Which lines below include the string "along"? Please show each one.

===

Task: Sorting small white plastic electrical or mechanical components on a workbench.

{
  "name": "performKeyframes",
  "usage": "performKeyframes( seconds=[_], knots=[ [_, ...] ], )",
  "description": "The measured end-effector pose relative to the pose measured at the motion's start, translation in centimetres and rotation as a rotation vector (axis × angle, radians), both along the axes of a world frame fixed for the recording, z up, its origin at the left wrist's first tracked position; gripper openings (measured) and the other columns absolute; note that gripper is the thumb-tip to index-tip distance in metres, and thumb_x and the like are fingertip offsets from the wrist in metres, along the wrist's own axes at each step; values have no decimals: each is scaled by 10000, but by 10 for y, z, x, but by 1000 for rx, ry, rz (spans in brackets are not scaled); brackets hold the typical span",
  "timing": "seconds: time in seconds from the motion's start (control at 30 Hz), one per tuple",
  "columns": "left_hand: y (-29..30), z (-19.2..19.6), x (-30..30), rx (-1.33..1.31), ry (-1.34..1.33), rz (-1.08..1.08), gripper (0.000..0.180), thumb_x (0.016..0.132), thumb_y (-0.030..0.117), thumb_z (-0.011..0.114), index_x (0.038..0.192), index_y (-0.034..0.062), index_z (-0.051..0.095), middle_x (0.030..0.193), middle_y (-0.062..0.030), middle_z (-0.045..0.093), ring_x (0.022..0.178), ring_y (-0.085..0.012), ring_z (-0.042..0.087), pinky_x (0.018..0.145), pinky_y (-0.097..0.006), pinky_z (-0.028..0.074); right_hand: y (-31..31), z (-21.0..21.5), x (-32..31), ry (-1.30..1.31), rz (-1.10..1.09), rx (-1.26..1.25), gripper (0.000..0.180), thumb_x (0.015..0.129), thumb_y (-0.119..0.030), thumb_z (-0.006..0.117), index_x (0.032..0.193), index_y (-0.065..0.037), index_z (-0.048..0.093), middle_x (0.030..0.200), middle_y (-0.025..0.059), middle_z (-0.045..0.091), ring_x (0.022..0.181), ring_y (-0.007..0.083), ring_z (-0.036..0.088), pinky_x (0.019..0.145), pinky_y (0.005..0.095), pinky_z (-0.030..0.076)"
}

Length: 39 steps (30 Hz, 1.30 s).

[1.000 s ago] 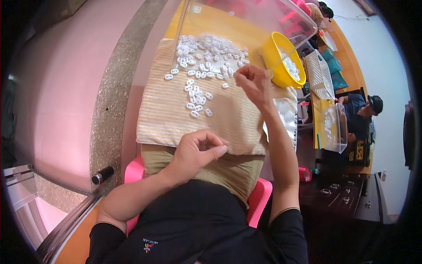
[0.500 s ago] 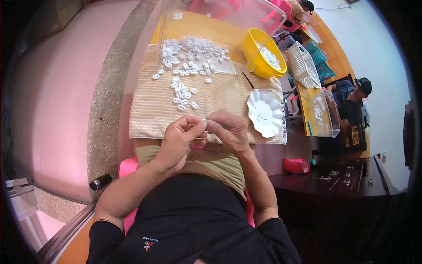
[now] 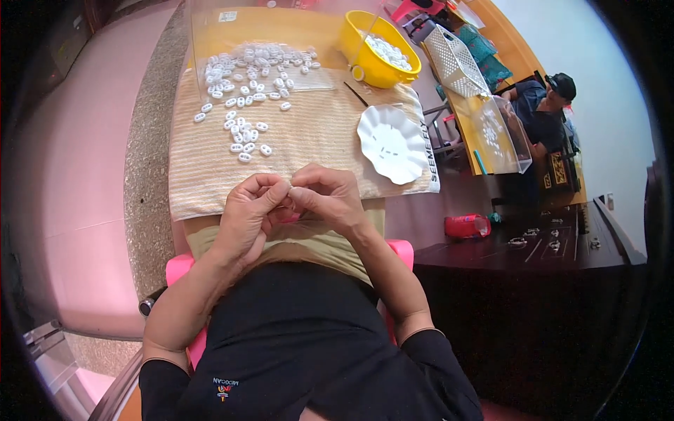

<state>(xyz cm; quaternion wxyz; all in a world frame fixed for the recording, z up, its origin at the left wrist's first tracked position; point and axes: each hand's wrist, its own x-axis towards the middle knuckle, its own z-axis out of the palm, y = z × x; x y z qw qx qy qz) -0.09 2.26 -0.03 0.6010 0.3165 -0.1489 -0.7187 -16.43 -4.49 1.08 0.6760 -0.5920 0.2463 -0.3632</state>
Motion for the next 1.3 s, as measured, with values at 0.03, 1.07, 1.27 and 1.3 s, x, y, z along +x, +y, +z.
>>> performKeyframes(
  seconds=[0.03, 1.07, 1.27, 1.3],
  knots=[
    [0, -1, -1, 1, -12, -3, 104, 910, 133, 642, 963, 47, 615, 842, -56, 662, 704, -137, 659, 667, -270, 583, 0, -3, -2, -4, 2, 6, 83, 855, -7, 681, 922, 41, 668, 892, 68, 641, 802, 117, 636, 706, 239, 521],
    [1, -5, -6, -26, -93, -39, 147, 877, 23, 650, 1020, -8, 633, 896, -91, 681, 765, -148, 672, 727, -270, 582, 8, -4, -17, 42, 11, 102, 161, 903, -40, 634, 1028, 60, 647, 935, 85, 642, 812, 129, 645, 715, 244, 537],
    [2, -6, -6, -37, -129, -84, 148, 866, 26, 664, 1010, 1, 644, 885, -87, 681, 767, -149, 669, 731, -267, 578, 5, -9, -22, 103, -15, -3, 172, 903, -35, 631, 1041, 67, 639, 938, 94, 642, 808, 147, 656, 711, 252, 542],
    [3, -6, -6, -24, -131, -97, 149, 865, 26, 665, 1012, 7, 647, 885, -85, 681, 769, -146, 667, 731, -263, 575, 6, -9, -22, 103, -16, -2, 172, 903, -35, 631, 1041, 67, 639, 938, 94, 642, 808, 147, 656, 711, 252, 542]
  ],
)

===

§ **Written response**:
  "description": "The measured end-effector pose relative to the pose measured at the motion's start, translation in centimetres and rotation as a rotation vector (axis × angle, radians), both along the axes of a world frame fixed for the recording, z up, its origin at the left wrist's first tracked position; gripper openings (measured) and the other columns absolute; note that gripper is the thumb-tip to index-tip distance in metres, and thumb_x and the like are fingertip offsets from the wrist in metres, along the wrist's own axes at each step; values have no decimals: each is scaled by 10000, but by 10 for y, z, x, but by 1000 for rx, ry, rz (spans in brackets are not scaled); brackets hold the typical span",
Motion for the next 1.3 s, as measured, with values at 0.03, 1.07, 1.27 and 1.3 s, x, y, z along +x, +y, +z.

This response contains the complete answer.